Permissões excessivas a agentes de IA criam novas vulnerabilidades na cadeia de software

A utilização de ferramentas de vibe coding baseadas em Inteligência Artificial (IA) está a ganhar tração entre equipas de desenvolvimento, mas nem sempre com as salvaguardas necessárias. Uma análise da UpGuard a mais de 18 mil ficheiros públicos de configuração de agentes de IA no GitHub conclui que cerca de 20% dos programadores concedem a estes agentes acesso irrestrito às suas estações de trabalho, permitindo ações de elevado risco sem qualquer validação humana.

Segundo o estudo, na tentativa de ganhar eficiência, muitos developers autorizam os agentes de IA a descarregar conteúdos da internet e a ler, escrever ou apagar ficheiros localmente de forma autónoma. Esta prática elimina controlos básicos de segurança e abre caminho a incidentes graves, desde falhas na cadeia de fornecimento de software até à exposição de credenciais e dados sensíveis.

“As equipas de segurança não têm visibilidade sobre o que os agentes de IA estão a aceder, a expor ou a exfiltrar quando os programadores concedem permissões alargadas sem supervisão”, alerta Greg Pollock, diretor de Research and Insights da UpGuard. “Mesmo com as melhores intenções, estas decisões aumentam o potencial de vulnerabilidades e exploração. É assim que pequenos atalhos nos fluxos de trabalho se transformam em grandes problemas de exposição de código e credenciais.”

Entre as conclusões mais preocupantes está o facto de um em cada cinco programadores permitir que agentes de IA apaguem ficheiros sem restrições, criando o risco de que um erro simples — ou um ataque de prompt injection — possa eliminar recursivamente projetos inteiros ou mesmo sistemas completos.
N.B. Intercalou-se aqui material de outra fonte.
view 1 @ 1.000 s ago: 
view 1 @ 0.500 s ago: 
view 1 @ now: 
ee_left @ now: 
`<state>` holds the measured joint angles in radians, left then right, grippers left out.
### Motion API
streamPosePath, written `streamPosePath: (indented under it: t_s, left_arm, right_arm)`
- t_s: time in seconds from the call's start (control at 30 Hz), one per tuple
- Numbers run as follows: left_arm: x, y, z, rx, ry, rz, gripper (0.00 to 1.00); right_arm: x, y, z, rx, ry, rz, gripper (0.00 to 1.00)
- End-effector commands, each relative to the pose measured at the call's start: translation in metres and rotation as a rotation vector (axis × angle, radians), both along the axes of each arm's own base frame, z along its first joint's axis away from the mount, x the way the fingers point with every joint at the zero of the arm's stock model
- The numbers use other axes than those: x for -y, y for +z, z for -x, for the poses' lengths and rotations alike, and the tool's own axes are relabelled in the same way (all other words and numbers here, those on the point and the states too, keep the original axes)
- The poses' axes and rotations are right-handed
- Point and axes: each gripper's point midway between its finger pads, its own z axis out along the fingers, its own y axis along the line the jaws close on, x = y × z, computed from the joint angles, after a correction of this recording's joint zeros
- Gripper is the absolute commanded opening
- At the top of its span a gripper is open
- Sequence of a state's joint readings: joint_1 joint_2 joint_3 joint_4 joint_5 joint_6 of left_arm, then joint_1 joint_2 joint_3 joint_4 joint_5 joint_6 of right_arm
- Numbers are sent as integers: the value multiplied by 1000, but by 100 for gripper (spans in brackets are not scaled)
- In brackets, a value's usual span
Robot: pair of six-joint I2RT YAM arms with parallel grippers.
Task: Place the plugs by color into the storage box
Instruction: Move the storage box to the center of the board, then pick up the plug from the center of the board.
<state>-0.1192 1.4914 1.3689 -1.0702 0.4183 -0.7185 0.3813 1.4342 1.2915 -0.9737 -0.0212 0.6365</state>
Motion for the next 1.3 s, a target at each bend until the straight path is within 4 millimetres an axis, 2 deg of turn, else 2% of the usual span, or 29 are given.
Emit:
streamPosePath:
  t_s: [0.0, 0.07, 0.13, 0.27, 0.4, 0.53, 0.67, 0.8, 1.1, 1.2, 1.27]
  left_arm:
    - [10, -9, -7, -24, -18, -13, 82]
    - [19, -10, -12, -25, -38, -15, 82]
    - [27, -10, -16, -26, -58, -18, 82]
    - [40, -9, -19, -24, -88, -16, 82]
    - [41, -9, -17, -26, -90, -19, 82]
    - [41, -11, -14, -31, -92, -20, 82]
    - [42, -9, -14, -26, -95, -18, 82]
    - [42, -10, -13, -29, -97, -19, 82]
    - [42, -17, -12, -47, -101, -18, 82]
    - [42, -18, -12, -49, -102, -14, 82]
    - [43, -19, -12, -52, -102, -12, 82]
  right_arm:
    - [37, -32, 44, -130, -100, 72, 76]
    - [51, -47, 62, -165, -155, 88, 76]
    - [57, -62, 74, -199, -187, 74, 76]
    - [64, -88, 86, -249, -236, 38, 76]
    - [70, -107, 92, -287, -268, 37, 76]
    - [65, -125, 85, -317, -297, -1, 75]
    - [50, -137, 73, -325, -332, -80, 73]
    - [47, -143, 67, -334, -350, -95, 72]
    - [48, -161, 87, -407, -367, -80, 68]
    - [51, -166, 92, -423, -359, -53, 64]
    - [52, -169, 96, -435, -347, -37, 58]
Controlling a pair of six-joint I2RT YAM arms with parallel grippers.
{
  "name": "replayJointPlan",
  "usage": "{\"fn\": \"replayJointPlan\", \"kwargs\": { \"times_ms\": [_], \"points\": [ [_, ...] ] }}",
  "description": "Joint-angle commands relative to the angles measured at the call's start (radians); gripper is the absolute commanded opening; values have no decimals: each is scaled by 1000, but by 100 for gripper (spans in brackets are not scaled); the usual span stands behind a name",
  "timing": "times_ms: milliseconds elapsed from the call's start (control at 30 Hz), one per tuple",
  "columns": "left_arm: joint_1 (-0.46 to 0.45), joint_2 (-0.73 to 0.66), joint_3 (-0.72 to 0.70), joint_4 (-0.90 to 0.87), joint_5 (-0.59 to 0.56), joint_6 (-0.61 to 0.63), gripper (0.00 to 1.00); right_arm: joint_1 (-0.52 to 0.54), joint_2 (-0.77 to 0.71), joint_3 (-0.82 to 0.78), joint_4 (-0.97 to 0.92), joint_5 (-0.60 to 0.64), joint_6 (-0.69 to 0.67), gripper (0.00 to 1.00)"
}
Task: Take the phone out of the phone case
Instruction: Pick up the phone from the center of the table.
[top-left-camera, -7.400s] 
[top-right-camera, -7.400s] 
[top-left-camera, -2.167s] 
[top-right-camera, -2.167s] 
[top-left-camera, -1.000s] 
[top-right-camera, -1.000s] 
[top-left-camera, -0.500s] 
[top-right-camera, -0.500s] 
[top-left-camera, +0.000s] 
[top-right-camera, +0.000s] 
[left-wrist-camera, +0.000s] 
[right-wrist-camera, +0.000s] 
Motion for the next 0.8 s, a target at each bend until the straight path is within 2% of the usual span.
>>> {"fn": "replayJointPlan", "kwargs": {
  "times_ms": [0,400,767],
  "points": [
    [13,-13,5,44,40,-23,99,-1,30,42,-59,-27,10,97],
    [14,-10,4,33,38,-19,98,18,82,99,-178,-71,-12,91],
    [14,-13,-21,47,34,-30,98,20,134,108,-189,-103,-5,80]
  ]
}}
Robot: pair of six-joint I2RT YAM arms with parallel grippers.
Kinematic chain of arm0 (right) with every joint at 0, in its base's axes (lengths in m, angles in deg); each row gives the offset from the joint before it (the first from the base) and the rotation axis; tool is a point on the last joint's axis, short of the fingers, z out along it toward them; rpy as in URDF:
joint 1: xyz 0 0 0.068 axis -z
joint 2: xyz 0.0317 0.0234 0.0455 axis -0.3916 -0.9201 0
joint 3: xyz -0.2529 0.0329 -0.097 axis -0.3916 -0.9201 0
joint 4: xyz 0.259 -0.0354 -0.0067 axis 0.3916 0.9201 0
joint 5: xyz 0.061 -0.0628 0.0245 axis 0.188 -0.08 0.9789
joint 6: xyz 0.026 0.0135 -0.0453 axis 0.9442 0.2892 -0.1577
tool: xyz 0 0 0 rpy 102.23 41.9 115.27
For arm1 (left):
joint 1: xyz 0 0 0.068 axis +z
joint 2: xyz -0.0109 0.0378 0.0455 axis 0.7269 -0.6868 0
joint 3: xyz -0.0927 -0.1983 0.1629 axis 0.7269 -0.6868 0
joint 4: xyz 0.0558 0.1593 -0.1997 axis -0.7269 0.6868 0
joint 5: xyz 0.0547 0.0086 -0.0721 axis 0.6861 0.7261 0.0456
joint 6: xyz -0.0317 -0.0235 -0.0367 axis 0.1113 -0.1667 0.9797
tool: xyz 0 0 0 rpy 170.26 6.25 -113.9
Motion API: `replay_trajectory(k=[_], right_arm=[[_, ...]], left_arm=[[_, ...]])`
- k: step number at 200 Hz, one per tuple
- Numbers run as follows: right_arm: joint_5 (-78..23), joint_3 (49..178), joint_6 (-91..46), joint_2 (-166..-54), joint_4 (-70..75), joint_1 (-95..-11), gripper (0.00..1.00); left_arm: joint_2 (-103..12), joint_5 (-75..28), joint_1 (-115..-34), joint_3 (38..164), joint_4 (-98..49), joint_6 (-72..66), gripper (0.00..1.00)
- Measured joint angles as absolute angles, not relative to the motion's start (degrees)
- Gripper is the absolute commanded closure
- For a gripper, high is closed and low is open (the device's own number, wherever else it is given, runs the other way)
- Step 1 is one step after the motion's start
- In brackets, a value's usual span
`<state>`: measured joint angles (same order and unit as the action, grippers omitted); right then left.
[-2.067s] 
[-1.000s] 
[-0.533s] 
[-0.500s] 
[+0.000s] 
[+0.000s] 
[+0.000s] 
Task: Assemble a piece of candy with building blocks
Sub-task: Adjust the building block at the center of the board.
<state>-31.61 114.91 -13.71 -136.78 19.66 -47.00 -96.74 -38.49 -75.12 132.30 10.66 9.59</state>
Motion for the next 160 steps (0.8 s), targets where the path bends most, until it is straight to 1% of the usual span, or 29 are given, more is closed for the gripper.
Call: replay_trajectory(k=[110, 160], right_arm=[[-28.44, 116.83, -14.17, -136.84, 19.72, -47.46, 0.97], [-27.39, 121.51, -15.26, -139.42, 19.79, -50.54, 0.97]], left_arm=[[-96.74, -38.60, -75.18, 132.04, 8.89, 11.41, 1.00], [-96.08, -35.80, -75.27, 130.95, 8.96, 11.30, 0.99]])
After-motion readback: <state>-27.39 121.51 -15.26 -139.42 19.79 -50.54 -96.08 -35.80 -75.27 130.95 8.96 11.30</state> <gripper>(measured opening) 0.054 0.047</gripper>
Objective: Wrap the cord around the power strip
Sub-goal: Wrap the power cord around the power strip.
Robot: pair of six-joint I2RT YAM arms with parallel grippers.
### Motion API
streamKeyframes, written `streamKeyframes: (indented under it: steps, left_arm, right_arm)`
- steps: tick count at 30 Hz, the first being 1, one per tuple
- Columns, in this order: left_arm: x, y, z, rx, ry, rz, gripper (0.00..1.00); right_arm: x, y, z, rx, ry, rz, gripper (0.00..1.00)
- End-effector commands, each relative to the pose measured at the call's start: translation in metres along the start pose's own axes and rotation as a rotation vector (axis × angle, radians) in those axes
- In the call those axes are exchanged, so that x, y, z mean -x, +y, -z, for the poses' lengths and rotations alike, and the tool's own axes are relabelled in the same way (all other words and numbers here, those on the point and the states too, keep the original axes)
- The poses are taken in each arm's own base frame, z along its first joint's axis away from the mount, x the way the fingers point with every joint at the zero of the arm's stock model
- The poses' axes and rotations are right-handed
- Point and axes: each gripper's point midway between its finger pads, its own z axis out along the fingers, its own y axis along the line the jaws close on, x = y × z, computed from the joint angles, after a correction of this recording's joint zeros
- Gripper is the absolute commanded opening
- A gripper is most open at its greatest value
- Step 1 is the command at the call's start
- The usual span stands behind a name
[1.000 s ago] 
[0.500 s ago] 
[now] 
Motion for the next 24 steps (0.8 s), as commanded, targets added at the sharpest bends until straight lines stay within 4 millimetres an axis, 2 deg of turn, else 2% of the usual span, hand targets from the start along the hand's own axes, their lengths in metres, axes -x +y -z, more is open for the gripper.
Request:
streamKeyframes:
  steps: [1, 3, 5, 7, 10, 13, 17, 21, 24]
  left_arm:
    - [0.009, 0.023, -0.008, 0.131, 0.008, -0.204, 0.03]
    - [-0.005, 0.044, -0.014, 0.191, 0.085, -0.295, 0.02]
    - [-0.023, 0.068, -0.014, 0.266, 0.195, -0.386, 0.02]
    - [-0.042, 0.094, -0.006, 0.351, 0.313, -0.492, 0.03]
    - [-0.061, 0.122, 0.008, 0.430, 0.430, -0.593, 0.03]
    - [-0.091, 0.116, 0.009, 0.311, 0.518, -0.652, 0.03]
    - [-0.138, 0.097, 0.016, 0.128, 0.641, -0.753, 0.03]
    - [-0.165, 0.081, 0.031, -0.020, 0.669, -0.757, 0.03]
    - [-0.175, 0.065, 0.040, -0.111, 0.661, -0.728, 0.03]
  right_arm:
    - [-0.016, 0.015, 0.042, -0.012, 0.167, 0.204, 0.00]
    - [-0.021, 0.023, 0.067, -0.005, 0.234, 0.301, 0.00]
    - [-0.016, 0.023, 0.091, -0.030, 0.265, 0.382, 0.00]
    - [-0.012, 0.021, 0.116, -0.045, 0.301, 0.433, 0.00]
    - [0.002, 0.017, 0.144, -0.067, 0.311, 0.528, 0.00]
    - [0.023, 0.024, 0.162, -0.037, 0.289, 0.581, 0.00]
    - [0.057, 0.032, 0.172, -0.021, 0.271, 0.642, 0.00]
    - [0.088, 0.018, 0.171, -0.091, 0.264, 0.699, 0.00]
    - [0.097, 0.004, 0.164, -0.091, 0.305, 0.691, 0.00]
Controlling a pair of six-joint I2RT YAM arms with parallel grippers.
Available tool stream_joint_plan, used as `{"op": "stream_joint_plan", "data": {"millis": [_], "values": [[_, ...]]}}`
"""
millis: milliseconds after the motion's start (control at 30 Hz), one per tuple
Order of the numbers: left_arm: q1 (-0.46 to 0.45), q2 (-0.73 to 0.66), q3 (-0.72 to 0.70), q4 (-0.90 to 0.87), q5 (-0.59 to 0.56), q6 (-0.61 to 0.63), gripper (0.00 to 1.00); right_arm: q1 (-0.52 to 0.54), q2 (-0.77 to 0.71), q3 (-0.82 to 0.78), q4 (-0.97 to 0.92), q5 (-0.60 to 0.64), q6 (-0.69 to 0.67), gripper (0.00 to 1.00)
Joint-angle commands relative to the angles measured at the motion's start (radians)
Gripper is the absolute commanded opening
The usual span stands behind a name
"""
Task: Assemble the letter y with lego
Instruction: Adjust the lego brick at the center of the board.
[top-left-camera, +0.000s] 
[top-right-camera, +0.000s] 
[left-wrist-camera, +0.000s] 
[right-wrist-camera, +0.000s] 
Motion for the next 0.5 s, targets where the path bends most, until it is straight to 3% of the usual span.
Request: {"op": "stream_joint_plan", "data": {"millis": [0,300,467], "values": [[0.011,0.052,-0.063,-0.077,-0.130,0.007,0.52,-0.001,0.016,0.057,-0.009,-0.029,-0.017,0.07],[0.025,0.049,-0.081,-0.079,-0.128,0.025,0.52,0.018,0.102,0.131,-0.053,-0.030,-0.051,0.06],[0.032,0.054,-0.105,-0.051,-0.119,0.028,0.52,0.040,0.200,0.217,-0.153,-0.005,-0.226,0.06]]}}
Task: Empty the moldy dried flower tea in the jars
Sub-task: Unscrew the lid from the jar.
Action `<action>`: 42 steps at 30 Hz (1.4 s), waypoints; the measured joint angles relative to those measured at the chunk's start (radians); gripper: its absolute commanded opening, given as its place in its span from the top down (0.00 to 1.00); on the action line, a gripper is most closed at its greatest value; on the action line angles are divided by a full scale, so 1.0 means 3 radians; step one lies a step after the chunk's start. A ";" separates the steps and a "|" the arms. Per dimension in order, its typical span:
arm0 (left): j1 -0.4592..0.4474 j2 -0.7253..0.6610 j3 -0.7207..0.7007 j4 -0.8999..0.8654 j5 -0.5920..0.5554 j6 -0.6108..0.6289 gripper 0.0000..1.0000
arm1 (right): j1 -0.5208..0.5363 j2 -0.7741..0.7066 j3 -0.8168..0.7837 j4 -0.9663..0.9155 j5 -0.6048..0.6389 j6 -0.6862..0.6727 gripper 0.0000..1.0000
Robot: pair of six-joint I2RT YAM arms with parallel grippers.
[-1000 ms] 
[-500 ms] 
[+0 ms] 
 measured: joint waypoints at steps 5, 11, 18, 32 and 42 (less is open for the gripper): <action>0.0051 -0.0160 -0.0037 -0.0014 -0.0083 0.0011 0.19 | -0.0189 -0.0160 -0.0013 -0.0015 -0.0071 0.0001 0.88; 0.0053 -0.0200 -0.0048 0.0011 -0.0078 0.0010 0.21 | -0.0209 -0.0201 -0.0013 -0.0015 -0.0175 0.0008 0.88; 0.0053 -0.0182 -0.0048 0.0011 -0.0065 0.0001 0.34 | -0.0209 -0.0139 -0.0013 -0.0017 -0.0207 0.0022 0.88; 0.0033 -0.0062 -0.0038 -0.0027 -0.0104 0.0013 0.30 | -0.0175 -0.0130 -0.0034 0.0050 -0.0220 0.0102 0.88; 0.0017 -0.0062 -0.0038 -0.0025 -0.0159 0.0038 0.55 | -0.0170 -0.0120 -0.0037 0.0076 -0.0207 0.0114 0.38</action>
Quase 20% dos ficheiros analisados permitem ainda que a IA grave alterações diretamente no repositório principal de código, contornando revisões humanas essenciais e facilitando a introdução de código malicioso em ambientes de produção ou projetos open source.

O estudo identifica também permissões de execução de código particularmente sensíveis: 14,5% dos agentes podem executar código arbitrário em Python e 14,4% em Node.js, o que, na prática, concede controlo total do ambiente de desenvolvimento a um atacante que explore com sucesso o agente de IA.

Outro vetor de risco destacado é o ecossistema do Model Context Protocol (MCP). A UpGuard encontrou um elevado número de servidores “lookalike” – imitações de ferramentas legítimas – criando condições ideais para ataques de typosquatting. Em alguns registos, por cada servidor associado a um fornecedor tecnológico verificado, existem até 15 alternativas provenientes de fontes não confiáveis, aumentando a probabilidade de compromisso por erro humano.